Approximately half of all new gun owners were female (50% in 2019 and 47% in 2020 to 2021)
and the historically most anti-gun group EXPLODED
The number of Black gun buyers increased 58 percent in 2020 compared to 2019 -- more than any other group.Jun 23, 2021
You tell yourself what makes you feel good. But they bought those guns because of gross inactivity of Biden during inner-city violence and rioting and looting.
BTW, very illogical to say "200 times mroe" in argument where you deny any connection at all. "millions more dead" what stupid unsupported guessing.
Fuck you and your lies. Fuck off - liars like you deserve a beating!
Great reporting. All through history gratuitous government compulsion by deadly force to rob and enslave people harming no one has brough unequal yet apposite reprisal force. When These States were christanizing the poor, dissolute, uncovered wretches whose coercion "we" wrested from Spain, the naygurs revolted against altruistic beneficence. So effectively was this propsecuted that Teedy Rosenfeld summoned the Hague to declare every filipino move dope attic terrism, and American firing squads the very essence of Marquis de Queensbury fairness.
The Lincoln Draft was another revenue enhancement in the war against tariff nullification. Miscreants had the gall to compare being frog-marched at gunpoint into the path of grapeshot with (get THIS!) slavery. With the war won but not over with, Lord Dunmore's proclamation was dusted off, offering slavery in exchange for surrender within the deadline. Youropeens were impressed--mainly by the carnage.
Well I suppose almost 5 years late is better than nothing from the magazine that gave everyone the "libertarian case for lockdowns and mandates" at the time.
Anyone 'member all those articles? Pepperidge Farm remembers, as do I.
Yup. That stance was public suicide by Reason and the "organized" LP. You had ONE job....
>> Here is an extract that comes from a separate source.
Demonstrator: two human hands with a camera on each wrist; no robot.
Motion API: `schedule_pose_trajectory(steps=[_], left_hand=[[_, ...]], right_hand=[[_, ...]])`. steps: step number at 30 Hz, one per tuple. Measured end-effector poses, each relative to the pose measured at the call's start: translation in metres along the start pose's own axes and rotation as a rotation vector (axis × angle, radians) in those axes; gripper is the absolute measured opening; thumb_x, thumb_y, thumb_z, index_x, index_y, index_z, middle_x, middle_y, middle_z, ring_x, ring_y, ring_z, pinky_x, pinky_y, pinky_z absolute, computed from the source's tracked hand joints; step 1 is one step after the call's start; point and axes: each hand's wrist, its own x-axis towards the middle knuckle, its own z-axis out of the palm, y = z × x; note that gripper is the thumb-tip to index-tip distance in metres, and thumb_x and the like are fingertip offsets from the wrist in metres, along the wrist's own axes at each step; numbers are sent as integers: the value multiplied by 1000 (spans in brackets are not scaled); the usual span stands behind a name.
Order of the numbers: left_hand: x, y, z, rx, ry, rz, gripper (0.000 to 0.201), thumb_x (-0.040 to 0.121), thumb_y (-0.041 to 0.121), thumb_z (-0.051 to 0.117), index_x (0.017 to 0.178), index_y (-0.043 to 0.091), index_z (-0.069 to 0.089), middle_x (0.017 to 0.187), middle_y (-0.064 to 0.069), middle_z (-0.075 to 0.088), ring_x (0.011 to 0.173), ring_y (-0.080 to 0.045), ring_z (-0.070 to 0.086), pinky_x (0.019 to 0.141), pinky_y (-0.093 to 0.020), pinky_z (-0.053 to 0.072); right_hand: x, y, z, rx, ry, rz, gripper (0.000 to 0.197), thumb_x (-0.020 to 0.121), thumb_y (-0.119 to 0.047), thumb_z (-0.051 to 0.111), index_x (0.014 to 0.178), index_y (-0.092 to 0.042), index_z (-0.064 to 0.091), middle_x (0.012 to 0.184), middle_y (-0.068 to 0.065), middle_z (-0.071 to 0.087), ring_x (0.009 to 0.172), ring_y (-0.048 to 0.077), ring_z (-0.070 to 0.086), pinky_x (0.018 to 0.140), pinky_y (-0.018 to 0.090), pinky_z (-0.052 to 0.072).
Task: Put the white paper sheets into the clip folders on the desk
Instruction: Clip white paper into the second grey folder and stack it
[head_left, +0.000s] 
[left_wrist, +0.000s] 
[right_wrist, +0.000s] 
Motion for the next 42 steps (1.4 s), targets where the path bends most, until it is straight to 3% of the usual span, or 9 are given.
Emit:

As I've posted here many times, my voting pre-2020:
1996 Dole (R) - I was young and stupid and hated Clinton
2000 Browne (L)
2004 Browne (L)
2008 Write In (Obama, McCain, Barr all sucked; CP too religious)
2012 Johnson (L)
2016 Johnson (L)
Post 2020:
2020 Trump (R) - Protest vote against LP in blue state (Trump was the ONLY ONE saying to reopen and make your own choices!! How insane is that?? Yes, THAT orange clown ACTUALLY got ONE thing right... after he screwed it up). The left revealed itself Summer 2020. JoJo and Spike opened their capaign with open borders and antiracism, staying on it for a while... which... wtf?
2024 Trump (R) - Middle finger protest vote in blue state. After 4 years of misery and an even stupider (double-masking, child-transing, cosplaying leftist Democrat with a Potemkin pea-shooter on his hip) LP ticket than 2020, and with a literal communist dictatorship on the ballot (Kamala), there was no other rational decision. I still can't stand to listen to Orangeman, and think he gets more wrong than he gets right, but right now every other option is getting nearly EVERYTHING wrong.
So yeah, I was the boy putting his proverbial fingers in the proverbial dike. It won't work for long but it's not like I had any better choices.